Den Angaben zufolge hat die Digitalbranche bereits zum Jahresende 2016 die Maschinenbau-Branche überholt, sagte Berg. Danach folgen die Elektroindustrie und Automobilbranche. In der Bitkom-Branche könnten sogar noch mehr Menschen beschäftigt sein, wenn nur genügend qualifizierte Arbeitskräfte zur Verfügung stünden, erklärte Berg weiter. Ende 2016 habe es in Deutschland rund 50.000 offene Stellen für IT-Spezialisten gegeben.

Die Untersuchungen von Bitkom zeigen, dass in der Informationstechnik (IT) weiterhin das größte Wachstum und absolute Marktvolumen der Branche verzeichnet werden. Die Umsätze steigen laut aktueller Prognose um 3,4 Prozent auf 85,8 Milliarden Euro. 881.000 Mitarbeiter arbeiten 2017 in diesem Bereich. Am besten laufen die Geschäfte im Software-Segment bei einem Umsatz von 23 Milliarden Euro.

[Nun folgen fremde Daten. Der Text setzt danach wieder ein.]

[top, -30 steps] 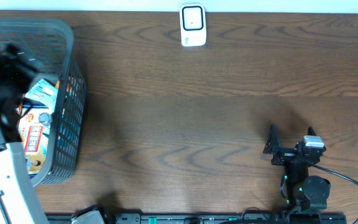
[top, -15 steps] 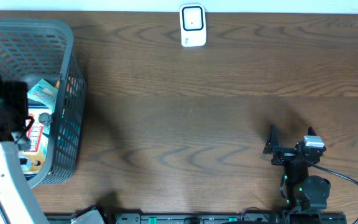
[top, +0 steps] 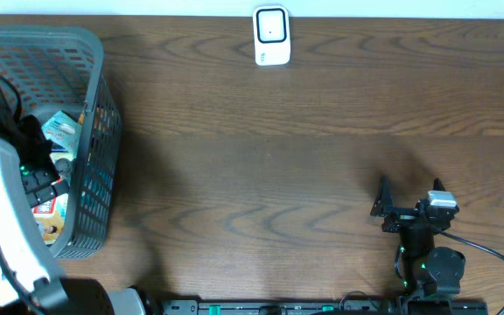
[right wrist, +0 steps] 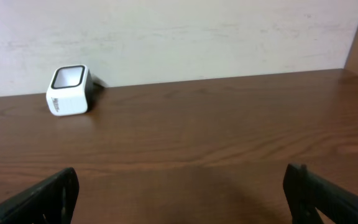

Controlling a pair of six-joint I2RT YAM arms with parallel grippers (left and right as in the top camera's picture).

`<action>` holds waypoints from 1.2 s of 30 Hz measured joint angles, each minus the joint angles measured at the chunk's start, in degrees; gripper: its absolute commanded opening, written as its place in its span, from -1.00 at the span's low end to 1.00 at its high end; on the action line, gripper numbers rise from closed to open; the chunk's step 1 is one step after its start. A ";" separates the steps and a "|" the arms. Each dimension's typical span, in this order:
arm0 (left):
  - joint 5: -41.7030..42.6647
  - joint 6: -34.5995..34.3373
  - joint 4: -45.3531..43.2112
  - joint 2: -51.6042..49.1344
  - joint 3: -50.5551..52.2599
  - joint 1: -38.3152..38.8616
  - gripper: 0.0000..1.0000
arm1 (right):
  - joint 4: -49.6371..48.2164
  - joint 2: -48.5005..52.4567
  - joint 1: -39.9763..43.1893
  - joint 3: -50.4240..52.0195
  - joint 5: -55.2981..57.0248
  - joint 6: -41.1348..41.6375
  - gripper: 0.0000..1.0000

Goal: Scan the item barcode
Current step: 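Reach the left gripper into the grey basket toward the blue bottle, then grasp the blue mouthwash bottle with the left gripper and lift it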

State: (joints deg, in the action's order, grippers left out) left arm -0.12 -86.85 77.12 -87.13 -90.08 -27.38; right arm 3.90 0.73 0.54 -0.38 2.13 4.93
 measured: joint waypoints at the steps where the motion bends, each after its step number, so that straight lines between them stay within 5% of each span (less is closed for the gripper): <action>1: 0.74 -0.07 -0.04 -1.31 0.00 -0.04 0.96 | 0.00 0.00 0.00 0.00 0.00 0.00 0.99; 27: 6.21 -1.90 -4.31 -11.15 6.67 -0.28 0.99 | 0.00 0.00 0.00 0.00 0.00 0.00 0.99; 32: 7.30 -1.79 -6.88 -10.32 8.37 -0.28 0.16 | -0.04 0.02 0.00 0.00 0.00 0.00 0.98; 36: 7.85 0.55 -8.81 -9.77 9.05 -0.28 -0.27 | 0.00 0.02 0.00 0.00 0.00 0.00 0.99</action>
State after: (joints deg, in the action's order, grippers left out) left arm 7.73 -86.30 68.31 -96.90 -81.03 -27.66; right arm 3.90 0.75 0.54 -0.38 2.13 4.93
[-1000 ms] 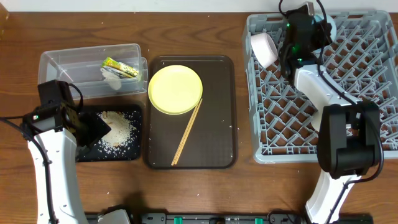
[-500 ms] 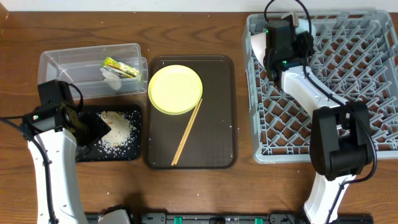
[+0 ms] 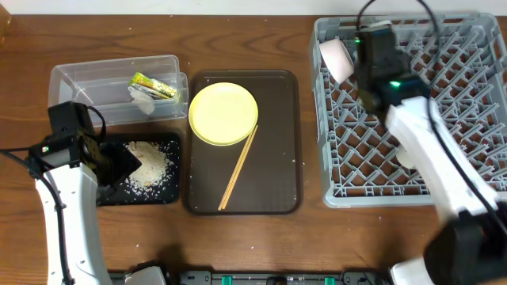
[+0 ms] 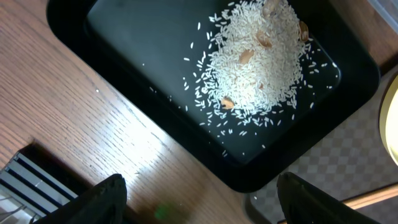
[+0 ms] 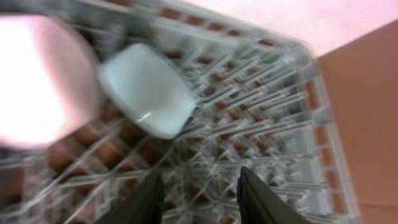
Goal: Sort waste into correct bins and load items into the dishwasher rack
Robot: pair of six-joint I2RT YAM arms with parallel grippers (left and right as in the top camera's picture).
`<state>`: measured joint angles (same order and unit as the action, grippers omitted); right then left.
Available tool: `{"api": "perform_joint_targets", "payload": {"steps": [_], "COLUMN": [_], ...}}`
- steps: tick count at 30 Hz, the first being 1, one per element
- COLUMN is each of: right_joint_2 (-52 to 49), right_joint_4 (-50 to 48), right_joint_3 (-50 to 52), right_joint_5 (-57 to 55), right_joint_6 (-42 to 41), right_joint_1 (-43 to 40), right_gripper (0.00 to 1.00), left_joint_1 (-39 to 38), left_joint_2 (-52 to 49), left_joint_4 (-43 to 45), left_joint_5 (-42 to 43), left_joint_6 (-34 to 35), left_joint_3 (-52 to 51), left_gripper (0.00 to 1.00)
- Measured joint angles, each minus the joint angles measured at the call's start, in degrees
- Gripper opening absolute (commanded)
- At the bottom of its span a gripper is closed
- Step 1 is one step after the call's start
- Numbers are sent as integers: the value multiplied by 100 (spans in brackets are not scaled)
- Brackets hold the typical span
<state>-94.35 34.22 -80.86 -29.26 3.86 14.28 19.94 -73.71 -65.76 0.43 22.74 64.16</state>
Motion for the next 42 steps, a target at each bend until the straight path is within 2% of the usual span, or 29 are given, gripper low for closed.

Die Bundesagentur für Arbeit bestätigt auf Nachfrage von Gründerszene die Tendenz der Zahlen. Es sei jedoch immer eine Frage der Auslegung, welche Jobs welchem Bereich zugerechnet werden. „Nach Sichtung der Beschäftigtendaten kann ich Ihnen mitteilen, dass der gesamte Bereich der Informations- und Kommunikationstechnologie in den letzten Jahren deutlich an Beschäftigung zugenommen hat“, heißt es aus der Behörde. „Im Juli dieses Jahres waren dort 1,030 Millionen Arbeitnehmerinnen und Arbeitnehmer beschäftigt.“ Bei der Bundesagentur betont man allerdings: „Auch der Maschinen- und Fahrzeugbau hat mit jeweils über eine Million sozialversicherungspflichtigen Beschäftigten von den guten wirtschaftlichen Entwicklungen profitiert.“

Trotz der positiven Zahlen für die eigene Branche hatte Bitkom erst vor wenigen Tagen vor den Auswirkungen der Digitalisierung auf den Arbeitsmarkt gewarnt. „Ich gehe davon aus, dass etwa die Hälfte aller Aufgaben in den nächsten zwanzig Jahren von Maschinen oder Computern erledigt werden kann“, sagte Achim Berg der Rheinischen Post. Er forderte daraufhin das Schulfach Programmieren brachte erneut ein bedingungsloses Grundeinkommen ins Gespräch.